Proposed CAFE standards could pose deadly threat to biofuels
A coalition of agriculture and bioenergy groups, led by the 25x’25 organization, filed late comments with the U.S. EPA and National Highway Traffic Safety Administration on June 28 to draw attention to an aspect of the agencies’ proposed fuel economy standards that they believe could trigger a series of consequences that will ultimately cripple the biofuels industry.
While they agree with the overall concept of the rule, the corporate average fuel economy standards (CAFE) and greenhouse gas emissions standards proposed to begin in 2017 unfairly favor electric and natural gas vehicles over flexible fuel vehicles (FFVs) by effectively eliminating incentives for FFV production and diminishing the positive environmental benefits of using higher ethanol blends, the groups said. According to the groups, the agencies were forward-thinking in the proposed CO2 compliance values for “advanced vehicle technologies” such as electric and natural gas vehicles, suggesting that compliance values be based on estimated alternative fuel use after the vehicle has been purchased. The same future use estimation was not applied to FFVs, however. Instead, the proposed rule suggests basing CO2 compliance values for FFVs on historical E85 usage data, which wouldn't take into account projected increases in coming years as greater volumes of renewable fuels are required to be used as part of the renewable fuel standard (RFS).
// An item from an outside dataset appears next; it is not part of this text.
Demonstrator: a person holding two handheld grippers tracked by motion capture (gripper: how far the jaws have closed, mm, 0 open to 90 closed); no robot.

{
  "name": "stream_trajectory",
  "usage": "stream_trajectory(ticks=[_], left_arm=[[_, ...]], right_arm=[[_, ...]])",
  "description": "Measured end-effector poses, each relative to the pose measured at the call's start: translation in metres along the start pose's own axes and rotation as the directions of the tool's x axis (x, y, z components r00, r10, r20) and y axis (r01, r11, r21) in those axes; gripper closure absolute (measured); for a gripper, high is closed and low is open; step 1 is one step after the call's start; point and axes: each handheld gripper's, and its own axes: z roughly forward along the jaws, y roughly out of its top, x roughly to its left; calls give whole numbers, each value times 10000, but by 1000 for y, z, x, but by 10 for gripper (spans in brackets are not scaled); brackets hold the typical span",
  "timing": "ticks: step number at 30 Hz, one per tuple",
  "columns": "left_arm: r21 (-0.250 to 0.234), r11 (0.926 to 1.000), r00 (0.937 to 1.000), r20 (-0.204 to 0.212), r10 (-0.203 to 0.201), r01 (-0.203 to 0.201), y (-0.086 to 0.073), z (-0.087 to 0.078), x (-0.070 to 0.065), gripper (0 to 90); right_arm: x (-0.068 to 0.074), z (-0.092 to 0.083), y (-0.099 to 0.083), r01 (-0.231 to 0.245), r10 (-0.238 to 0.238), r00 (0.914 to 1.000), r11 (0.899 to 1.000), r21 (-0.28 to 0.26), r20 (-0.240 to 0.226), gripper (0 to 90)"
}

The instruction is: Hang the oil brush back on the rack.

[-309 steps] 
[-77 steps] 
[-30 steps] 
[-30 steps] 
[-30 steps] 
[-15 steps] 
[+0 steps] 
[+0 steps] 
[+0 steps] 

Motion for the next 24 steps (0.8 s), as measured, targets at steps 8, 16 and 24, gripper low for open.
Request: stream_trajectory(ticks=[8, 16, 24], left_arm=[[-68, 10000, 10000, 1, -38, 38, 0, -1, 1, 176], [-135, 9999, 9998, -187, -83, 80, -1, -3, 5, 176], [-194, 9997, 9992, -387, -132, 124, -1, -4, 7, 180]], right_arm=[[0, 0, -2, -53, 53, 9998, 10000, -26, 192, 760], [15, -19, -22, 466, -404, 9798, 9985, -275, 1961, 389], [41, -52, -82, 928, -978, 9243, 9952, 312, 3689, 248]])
The difference in determining compliance values puts FFVs at a disadvantage, the groups said, and phases down the alternative fuel credit available for manufacturers of FFVs to the point that automakers will be unlikely to continue producing the slightly more expensive vehicles. Considering the rising biofuels volume demands of the RFS, FFVs will be essential to meeting those goals.
"Given the considerable influence the final CAFE-GHG rule will have on the synergistic relationship between fuels and vehicles between 2017 and 2025, and likely beyond, it is imperative the agencies give thoughtful consideration to how future fuels and vehicles can seamlessly and cost-effectively comply with the objectives of this rulemaking,” the groups said in their comments. “With respect to biofuels, the use of E10 and E15 in legacy and newer vehicles between 2017 and 2025 will prove to be an inadequate substitute for the role FFVs can and should play. If FFVs are adequately incentivized in the final rule, use of E85 and other blends of ethanol in these vehicles will ensure compliance with the 2017-2025 rulemaking and fulfillment of the RFS by 2022 in a way that avoids the infrastructure costs, implementation hang-ups, and legal challenges that have surrounded the E15 waiver."
Without adequate supply of vehicles able to use higher ethanol blends, the RFS will become unattainable, a failure which will have a devastating impact on the nation’s biofuels industry, the groups said. “In short, the proposed rule sets up a cascade of negative effects that will deprive biofuels of their opportunity to make a critical contribution to national policy only they can make, and it does so simply by embodying an implicit assumption that biofuels will not make that contribution because they have not already done so,” the groups said.
The agencies could remedy this situation by maintaining CAFE incentives for biofuels, which would level the playing field between FFVs and other alternative vehicle technologies, and recognizing the full lifecycle CO2 reductions of ethanol, the groups said.
Signers of the letter included the Biotechnology Industry Organization, the Association of Equipment Manufacturers, the American Council on Renewable Energy and five agriculture industry groups. Representatives from groups responsible for the letter will meet with EPA and NHTSA officials soon to present their case, according to 25x’25. The agencies are expected to finalize the rule within the next two weeks.